• _Exercise details_: Show the lines below where "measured" occurs.

• _Information provided_:
• • • •

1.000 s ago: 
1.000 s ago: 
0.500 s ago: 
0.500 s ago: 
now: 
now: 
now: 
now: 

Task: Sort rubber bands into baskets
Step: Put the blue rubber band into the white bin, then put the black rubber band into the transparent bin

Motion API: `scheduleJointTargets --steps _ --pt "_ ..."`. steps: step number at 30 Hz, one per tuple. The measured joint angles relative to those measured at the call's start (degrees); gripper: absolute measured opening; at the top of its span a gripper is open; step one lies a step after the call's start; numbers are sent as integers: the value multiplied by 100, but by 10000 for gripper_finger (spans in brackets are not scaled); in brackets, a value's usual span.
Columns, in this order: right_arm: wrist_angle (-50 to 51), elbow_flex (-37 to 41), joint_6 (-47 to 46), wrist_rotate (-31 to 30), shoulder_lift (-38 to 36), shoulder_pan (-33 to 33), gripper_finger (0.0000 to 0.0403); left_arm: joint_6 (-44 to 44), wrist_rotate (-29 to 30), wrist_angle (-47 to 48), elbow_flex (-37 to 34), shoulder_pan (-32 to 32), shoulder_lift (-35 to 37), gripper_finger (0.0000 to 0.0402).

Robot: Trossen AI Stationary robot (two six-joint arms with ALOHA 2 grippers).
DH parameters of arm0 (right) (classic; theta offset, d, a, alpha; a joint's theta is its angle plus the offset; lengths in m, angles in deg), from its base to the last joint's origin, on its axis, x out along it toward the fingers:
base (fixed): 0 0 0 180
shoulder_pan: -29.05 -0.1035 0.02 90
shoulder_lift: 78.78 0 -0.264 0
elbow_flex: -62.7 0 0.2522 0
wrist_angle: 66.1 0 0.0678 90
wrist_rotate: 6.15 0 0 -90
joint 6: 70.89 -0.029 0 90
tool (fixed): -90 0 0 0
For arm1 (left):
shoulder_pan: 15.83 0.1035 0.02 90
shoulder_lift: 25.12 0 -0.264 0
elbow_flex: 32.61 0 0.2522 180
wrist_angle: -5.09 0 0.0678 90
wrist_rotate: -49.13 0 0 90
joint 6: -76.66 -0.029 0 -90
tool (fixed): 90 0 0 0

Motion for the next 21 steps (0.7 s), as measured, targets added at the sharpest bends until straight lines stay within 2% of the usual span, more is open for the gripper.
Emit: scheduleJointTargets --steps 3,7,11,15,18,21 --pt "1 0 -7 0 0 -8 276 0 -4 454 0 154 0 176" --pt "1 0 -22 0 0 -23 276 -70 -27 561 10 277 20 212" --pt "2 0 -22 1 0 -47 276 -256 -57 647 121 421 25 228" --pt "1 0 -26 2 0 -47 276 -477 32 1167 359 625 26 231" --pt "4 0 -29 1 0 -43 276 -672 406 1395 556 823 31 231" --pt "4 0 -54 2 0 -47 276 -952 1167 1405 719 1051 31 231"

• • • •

• _Exercise output_:
Motion API: `scheduleJointTargets --steps _ --pt "_ ..."`. steps: step number at 30 Hz, one per tuple. The measured joint angles relative to those measured at the call's start (degrees); gripper: absolute measured opening; at the top of its span a gripper is open; step one lies a step after the call's start; numbers are sent as integers: the value multiplied by 100, but by 10000 for gripper_finger (spans in brackets are not scaled); in brackets, a value's usual span.
Motion for the next 21 steps (0.7 s), as measured, targets added at the sharpest bends until straight lines stay within 2% of the usual span, more is open for the gripper.

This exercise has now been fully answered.